PROBLEM STATEMENT:
Gather each line of the records where "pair" appears.

RECORD EXTRACTS: Begin

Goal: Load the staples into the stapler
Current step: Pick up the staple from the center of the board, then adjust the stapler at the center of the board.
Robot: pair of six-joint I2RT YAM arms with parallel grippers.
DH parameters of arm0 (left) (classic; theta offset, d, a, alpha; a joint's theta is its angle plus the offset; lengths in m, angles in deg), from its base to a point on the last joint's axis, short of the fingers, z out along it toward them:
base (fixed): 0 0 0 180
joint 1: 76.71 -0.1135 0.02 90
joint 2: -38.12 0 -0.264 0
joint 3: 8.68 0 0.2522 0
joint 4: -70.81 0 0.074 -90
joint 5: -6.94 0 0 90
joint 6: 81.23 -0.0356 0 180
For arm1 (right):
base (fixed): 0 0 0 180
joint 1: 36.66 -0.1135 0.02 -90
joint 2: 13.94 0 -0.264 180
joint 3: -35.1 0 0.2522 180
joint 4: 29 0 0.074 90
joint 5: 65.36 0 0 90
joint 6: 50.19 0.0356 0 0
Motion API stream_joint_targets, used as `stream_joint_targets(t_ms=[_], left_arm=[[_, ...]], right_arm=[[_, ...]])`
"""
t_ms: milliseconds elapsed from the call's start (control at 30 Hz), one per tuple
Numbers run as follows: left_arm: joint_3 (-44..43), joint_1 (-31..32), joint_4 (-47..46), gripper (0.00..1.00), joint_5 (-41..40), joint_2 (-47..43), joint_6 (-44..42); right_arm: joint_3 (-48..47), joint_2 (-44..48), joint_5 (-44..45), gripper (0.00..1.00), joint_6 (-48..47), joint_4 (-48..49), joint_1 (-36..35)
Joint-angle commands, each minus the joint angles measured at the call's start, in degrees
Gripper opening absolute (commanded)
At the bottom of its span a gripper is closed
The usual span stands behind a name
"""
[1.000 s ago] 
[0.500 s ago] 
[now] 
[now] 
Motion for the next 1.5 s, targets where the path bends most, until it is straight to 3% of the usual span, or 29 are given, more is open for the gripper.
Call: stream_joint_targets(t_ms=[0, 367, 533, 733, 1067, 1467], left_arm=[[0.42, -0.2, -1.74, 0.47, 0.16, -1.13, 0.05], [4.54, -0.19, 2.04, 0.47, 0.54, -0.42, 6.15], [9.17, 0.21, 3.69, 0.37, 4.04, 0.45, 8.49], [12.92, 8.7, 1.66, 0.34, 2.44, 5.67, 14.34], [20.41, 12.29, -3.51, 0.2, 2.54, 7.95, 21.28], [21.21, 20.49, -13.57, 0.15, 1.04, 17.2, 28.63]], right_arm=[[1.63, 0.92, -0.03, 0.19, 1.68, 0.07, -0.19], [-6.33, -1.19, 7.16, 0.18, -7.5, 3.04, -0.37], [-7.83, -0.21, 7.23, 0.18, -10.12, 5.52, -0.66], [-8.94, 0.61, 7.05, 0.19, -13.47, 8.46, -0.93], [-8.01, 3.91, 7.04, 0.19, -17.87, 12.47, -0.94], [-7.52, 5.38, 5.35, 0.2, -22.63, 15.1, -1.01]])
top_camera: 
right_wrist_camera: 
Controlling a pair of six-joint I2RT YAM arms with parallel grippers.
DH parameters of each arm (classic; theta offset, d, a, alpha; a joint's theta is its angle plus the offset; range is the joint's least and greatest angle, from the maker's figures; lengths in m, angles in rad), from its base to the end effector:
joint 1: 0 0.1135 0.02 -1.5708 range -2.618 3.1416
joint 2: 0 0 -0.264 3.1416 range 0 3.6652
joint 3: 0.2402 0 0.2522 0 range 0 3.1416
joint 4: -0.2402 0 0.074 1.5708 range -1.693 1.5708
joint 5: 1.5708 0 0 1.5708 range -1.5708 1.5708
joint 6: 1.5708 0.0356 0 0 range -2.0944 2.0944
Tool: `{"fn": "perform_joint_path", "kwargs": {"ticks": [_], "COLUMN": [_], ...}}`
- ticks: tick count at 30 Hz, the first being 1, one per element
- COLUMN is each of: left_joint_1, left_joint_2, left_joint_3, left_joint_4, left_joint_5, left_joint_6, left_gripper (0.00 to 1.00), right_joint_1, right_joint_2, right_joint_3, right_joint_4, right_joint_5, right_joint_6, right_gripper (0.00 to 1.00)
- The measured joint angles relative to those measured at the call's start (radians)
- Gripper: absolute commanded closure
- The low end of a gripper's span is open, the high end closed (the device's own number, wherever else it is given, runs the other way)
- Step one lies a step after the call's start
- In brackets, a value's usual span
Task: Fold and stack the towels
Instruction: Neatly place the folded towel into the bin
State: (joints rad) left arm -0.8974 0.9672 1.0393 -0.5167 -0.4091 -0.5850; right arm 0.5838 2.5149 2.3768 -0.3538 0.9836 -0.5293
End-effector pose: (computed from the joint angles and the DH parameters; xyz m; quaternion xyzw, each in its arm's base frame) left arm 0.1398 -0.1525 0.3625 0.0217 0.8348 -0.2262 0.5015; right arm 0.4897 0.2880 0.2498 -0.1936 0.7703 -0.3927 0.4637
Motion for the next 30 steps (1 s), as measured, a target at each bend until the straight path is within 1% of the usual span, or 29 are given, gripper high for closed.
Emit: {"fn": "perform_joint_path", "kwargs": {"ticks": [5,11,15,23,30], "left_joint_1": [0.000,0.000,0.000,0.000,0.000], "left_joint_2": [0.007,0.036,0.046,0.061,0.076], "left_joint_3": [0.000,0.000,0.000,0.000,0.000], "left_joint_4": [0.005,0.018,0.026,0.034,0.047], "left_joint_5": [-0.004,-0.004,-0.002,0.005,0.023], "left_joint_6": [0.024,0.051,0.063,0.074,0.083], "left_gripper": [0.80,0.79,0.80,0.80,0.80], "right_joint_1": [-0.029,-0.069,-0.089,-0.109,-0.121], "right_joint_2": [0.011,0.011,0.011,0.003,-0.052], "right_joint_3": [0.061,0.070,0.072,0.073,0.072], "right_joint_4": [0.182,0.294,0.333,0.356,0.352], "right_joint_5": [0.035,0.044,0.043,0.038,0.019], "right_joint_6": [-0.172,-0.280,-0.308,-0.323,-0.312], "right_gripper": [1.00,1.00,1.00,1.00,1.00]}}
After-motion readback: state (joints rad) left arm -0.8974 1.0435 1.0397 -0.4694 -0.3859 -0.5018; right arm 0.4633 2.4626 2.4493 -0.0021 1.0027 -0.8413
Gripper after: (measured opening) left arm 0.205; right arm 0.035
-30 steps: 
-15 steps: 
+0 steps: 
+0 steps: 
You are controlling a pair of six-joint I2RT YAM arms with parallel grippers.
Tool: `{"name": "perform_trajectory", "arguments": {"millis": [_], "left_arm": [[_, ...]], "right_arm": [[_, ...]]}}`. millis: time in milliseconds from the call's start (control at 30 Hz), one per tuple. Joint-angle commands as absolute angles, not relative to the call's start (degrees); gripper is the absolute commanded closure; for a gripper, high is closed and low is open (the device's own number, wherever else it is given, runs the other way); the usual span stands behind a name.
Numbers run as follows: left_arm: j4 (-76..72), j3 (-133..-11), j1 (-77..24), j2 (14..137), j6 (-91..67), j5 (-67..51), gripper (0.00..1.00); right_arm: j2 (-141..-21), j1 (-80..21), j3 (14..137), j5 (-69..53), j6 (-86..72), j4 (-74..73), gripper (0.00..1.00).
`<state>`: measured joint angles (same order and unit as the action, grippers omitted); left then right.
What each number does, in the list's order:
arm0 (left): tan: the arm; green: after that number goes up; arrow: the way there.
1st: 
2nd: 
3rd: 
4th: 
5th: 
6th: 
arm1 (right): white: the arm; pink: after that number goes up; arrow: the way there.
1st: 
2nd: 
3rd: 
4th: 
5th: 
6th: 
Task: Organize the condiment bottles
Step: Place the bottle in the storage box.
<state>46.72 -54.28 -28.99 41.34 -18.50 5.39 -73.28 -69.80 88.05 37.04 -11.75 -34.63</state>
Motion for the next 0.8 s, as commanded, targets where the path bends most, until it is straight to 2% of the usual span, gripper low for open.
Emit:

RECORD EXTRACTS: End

RESULT:
Robot: pair of six-joint I2RT YAM arms with parallel grippers.
Controlling a pair of six-joint I2RT YAM arms with parallel grippers.
You are controlling a pair of six-joint I2RT YAM arms with parallel grippers.

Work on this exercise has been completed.